第5章 No(契約なんて致しません!)
ーオンボロ寮 談話室
「ったく…オクタヴィネルの悪徳3人組が揃うと
ロクなこと事ねぇな…」
「はぁ…っ此処までくれば、
もう大丈夫…かな?」
「ハーっハーっ…あの先輩、
なんか怪しい~って思ってたけど
まさかフロイド先輩たちが絡んでるとわね」
「ふなぁぁっ……オレ様…もう、疲れて…
おなかペコペコなんだぞぉ…」
皆息を切らしながら、逃げるように1年生のメンバーでオンボロ寮に辿り着いた。途中、男子高校生のスピードに遅れたユウをセベクが抱きかかえ、疲労困憊のデュースはジャックがなんとかひっぱってきた。
力尽きる様に、各々がソファに倒れていく。
ユウを抱えていたセベクも、レディファーストでゆっくりと地面に降ろすと、バタン…と勢いよく倒れた。

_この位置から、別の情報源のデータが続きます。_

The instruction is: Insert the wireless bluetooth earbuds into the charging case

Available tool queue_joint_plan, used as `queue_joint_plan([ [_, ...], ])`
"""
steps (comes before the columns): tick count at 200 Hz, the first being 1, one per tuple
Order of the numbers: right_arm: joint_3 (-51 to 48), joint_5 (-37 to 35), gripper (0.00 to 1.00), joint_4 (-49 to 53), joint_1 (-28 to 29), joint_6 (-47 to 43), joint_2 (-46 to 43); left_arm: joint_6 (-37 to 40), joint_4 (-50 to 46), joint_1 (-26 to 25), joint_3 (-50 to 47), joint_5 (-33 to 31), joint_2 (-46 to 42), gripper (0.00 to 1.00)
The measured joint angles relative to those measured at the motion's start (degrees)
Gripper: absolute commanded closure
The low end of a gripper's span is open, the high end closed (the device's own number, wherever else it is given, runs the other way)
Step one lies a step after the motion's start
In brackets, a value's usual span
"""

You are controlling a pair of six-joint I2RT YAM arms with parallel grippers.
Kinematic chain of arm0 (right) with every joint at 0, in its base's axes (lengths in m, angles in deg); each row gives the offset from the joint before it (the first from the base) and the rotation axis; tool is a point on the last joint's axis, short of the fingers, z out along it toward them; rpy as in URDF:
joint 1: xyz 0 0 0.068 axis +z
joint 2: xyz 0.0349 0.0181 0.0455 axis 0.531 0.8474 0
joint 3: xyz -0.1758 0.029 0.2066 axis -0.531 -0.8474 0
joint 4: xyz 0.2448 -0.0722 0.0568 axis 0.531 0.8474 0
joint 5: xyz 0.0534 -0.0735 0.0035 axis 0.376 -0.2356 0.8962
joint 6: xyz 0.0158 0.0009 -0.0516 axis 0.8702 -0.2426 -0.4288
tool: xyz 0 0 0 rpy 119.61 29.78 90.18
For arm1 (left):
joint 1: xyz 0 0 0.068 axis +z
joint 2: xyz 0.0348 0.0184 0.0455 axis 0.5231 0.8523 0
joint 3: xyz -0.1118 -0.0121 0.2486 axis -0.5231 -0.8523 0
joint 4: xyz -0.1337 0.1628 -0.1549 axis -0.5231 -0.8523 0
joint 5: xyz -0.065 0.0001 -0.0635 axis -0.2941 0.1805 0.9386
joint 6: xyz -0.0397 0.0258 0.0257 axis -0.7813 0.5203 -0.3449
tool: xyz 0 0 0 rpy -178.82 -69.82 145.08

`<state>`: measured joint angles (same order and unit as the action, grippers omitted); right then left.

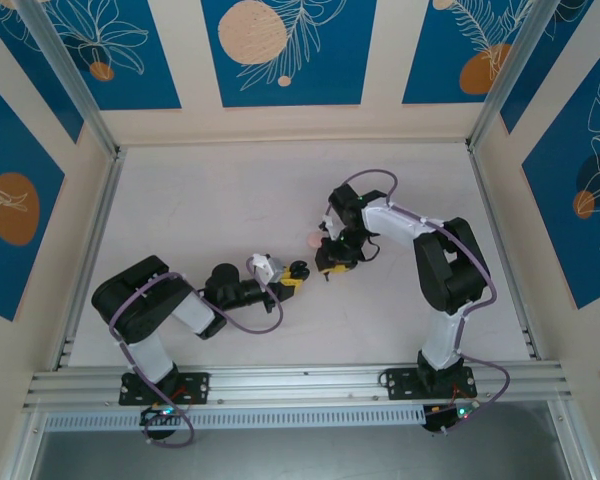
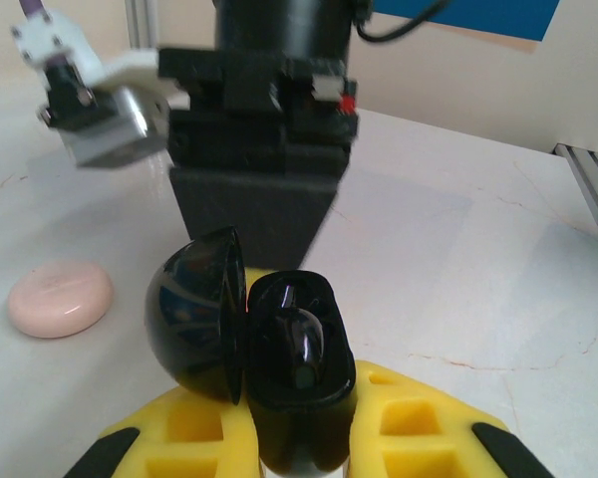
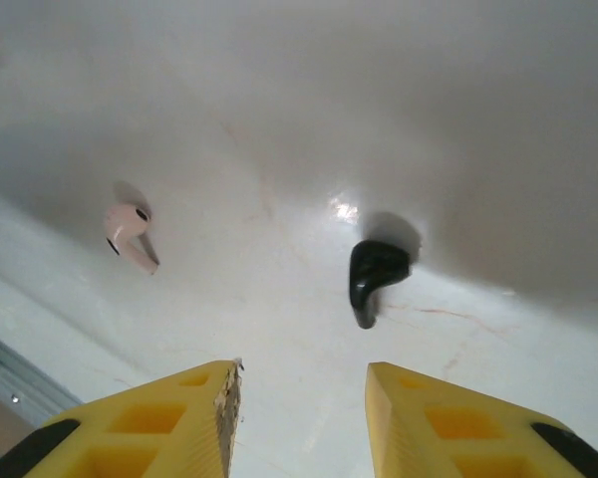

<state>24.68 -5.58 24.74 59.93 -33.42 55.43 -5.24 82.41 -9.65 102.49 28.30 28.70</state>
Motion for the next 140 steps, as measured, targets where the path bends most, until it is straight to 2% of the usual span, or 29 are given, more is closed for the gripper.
queue_joint_plan([
  [56, 10.40, -10.27, 0.63, 8.11, 3.50, 4.04, 4.57, 0.00, 0.00, 0.00, -0.07, -0.02, -0.28, 0.92],
  [140, 13.77, -12.39, 0.63, 10.38, 4.72, 5.05, 11.96, 0.02, 0.02, 0.00, -0.07, -0.02, -0.31, 0.92],
])
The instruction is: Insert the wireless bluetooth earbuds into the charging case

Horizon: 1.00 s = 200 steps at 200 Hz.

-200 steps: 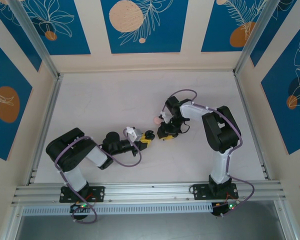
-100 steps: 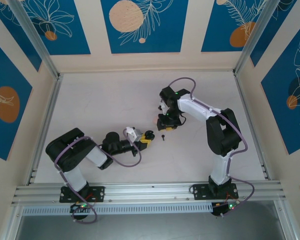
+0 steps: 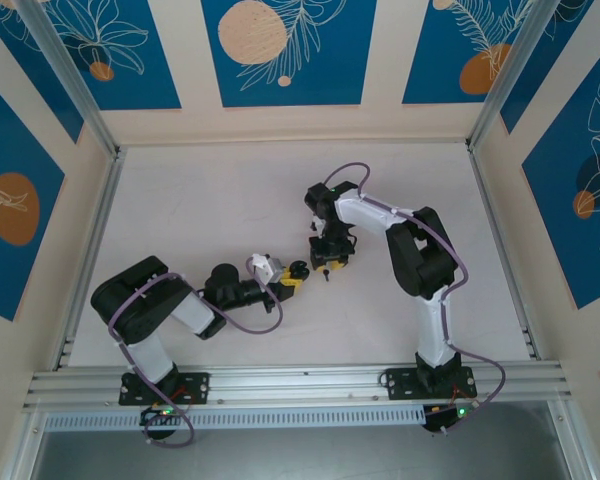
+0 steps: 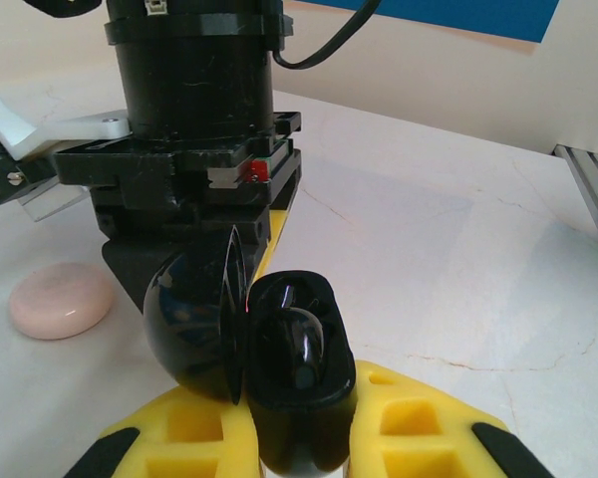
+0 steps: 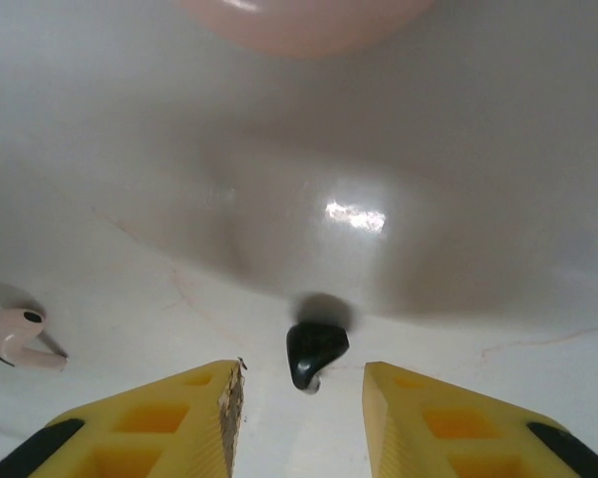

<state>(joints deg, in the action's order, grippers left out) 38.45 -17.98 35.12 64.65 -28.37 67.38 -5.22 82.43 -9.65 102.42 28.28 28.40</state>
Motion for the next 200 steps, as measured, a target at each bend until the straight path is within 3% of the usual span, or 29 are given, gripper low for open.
queue_joint_plan([
  [46, 0.68, -0.04, 0.63, -0.04, 0.00, -0.02, 2.58, 0.00, -0.02, 0.00, 0.00, -0.04, 0.00, 0.92],
  [138, 0.44, -1.49, 0.75, 0.07, -0.02, 0.48, 3.04, 0.00, 0.00, 0.00, 0.00, -0.46, 0.02, 0.92],
  [200, -5.20, -1.86, 0.76, -4.83, 0.00, 2.69, -1.09, 0.00, 0.02, 0.00, 0.00, -0.46, 0.28, 0.92],
])
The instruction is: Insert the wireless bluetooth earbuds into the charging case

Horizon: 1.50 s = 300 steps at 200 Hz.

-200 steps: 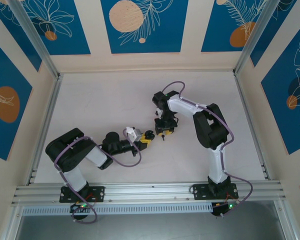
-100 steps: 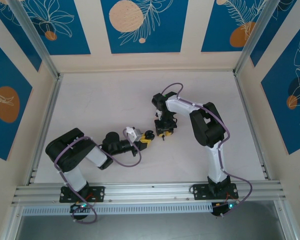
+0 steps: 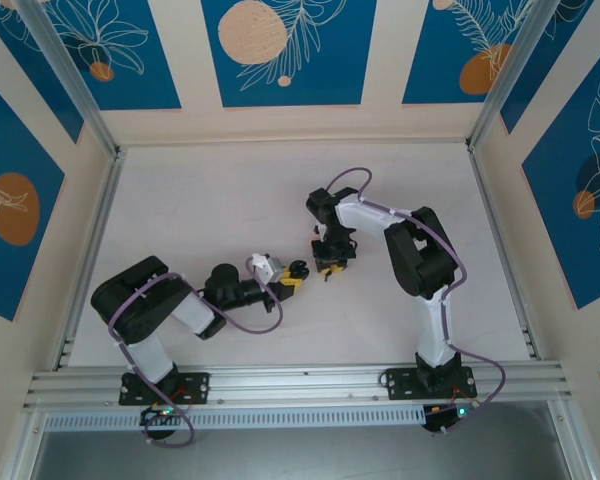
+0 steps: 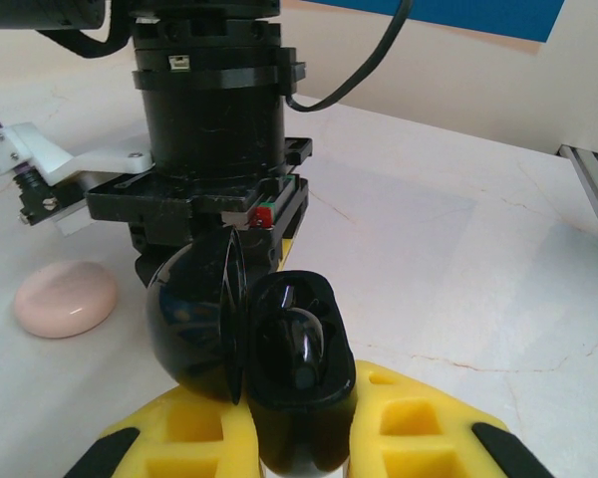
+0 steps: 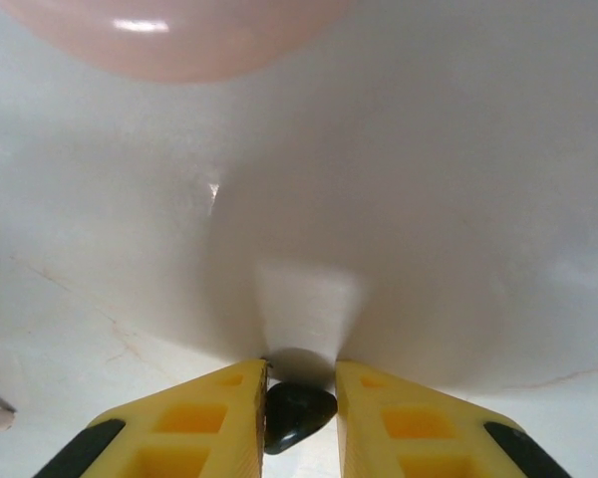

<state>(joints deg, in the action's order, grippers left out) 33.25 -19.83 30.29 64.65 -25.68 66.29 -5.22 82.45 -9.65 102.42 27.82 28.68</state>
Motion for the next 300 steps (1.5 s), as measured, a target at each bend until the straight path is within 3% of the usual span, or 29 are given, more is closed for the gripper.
queue_joint_plan([
  [156, -18.23, -7.48, 0.78, -17.25, 3.45, 8.04, -23.85, -2.49, 0.11, 0.00, 5.75, 0.81, 8.72, 0.93],
  [300, -19.26, -13.51, 0.78, -23.54, 11.63, 7.15, -27.45, -4.63, 0.11, 0.00, 8.04, 1.55, 11.02, 0.93],
])
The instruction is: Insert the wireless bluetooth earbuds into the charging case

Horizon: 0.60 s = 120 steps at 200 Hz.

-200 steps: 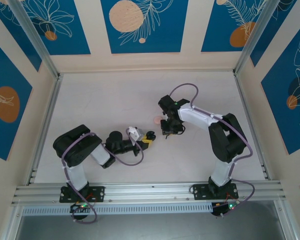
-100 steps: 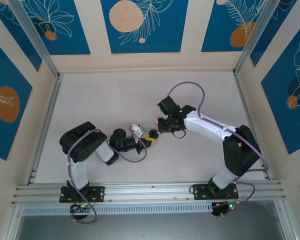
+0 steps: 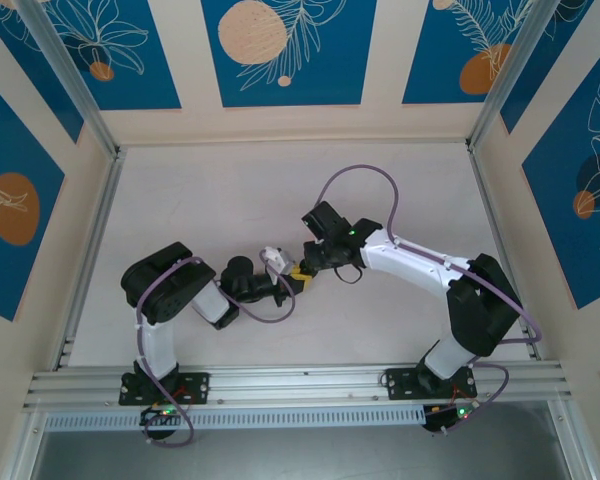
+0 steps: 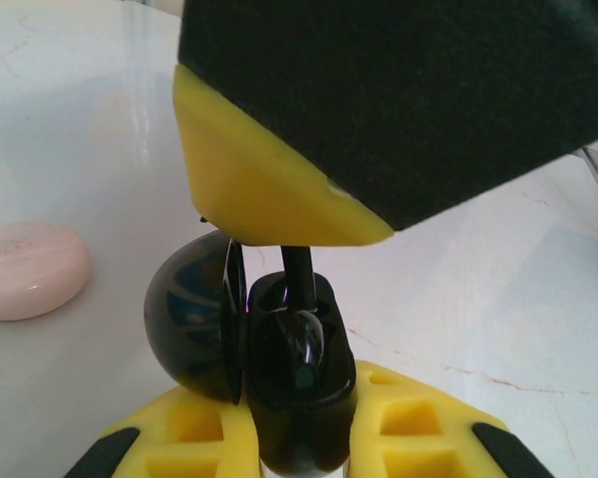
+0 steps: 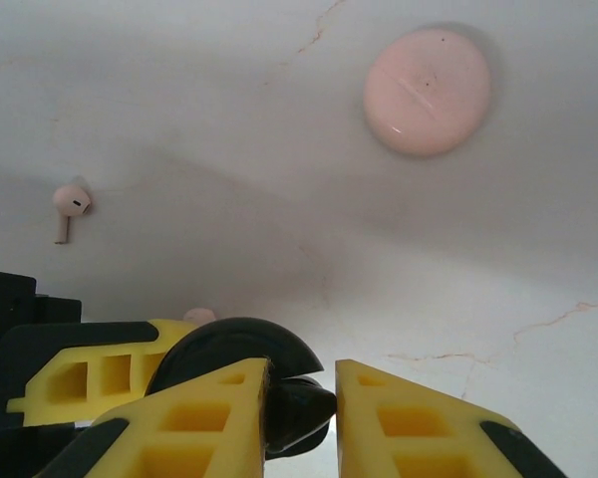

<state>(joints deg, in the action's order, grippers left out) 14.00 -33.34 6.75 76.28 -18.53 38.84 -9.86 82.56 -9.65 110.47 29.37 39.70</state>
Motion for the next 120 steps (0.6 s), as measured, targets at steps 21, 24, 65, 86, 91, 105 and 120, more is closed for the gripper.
queue_joint_plan([
  [21, 0.02, -1.29, 0.77, 0.35, 0.90, -0.52, 0.22, -0.20, -0.02, 0.00, 0.00, 0.00, 0.00, 0.93],
  [24, 0.04, -1.51, 0.77, 0.37, 1.05, -0.66, 0.31, -0.24, -0.02, 0.00, 0.00, 0.00, 0.00, 0.93],
  [65, 0.48, -3.87, 0.77, 0.68, 2.38, -1.09, 1.40, -0.48, -0.66, 0.00, 0.00, -0.04, 0.00, 0.93],
  [86, 0.48, -4.09, 0.75, 0.68, 2.56, -1.09, 1.51, -0.66, -0.85, 0.00, 0.00, -0.04, 0.00, 0.93],
  [91, 0.50, -4.07, 0.74, 0.68, 2.56, -1.09, 1.51, -0.68, -0.85, 0.00, 0.00, -0.04, 0.00, 0.93],
  [105, 0.48, -4.00, 0.74, 0.63, 2.56, -1.09, 1.51, -0.68, -0.85, 0.00, 0.00, -0.04, 0.00, 0.93],
  [120, 0.48, -3.61, 0.73, 0.48, 2.56, -1.09, 1.51, -0.83, -0.85, 0.00, 0.00, -0.04, 0.00, 0.93],
])
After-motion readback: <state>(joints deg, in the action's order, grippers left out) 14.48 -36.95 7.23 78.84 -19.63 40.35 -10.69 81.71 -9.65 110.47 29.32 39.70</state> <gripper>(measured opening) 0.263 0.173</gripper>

「ありがとう」とお礼を言っても、彼にしては珍しく小さな声で「か弱き者を守るのも…騎士としての務め…」と返し、ゼーゼーと肩で息をしている。
いや、どんだけ皆全力疾走したの。
そんなにオクタヴィネルの先輩たちが
怖かったのかな?
目の前で倒れ行く無様な友人の姿がおかしくて、
たまらず「んははっ」と笑ってしまった。
「「「「笑い事じゃねーッッ(んだゾ)!!!」」」
5人と1匹の叫び声は、オンボロ寮をゆらし
綺麗に掃除したはずの天井から少しだけホコリが落ちた。
学園唯一の花である可愛い少女を守るため、
なんだコラ、やんのかコラなマブたちだが
肝心の異世界の少女はどこかずれていて
いつも、どこ吹く風で笑っている。
理不尽な学園長や、怖い先輩たちから
少しでも彼女を守るため…団結する1年マブ。
その努力が伝わらなくても、
たとえ、気づかれなくとも…
彼女が笑っていれば、まあ、いいか。
と結局ほだされた。
◆
もう起き上がってこないんじゃないか…と心配になる程ソファに沈んでいく5人と1匹の屍を前に、家主であるユウは…どうしたものかと考えた。
このまま転がしておくのも忍びない。元々言えば、自分の名誉のためにデュースが戦ってくれて、皆が助けてくれたんだから…。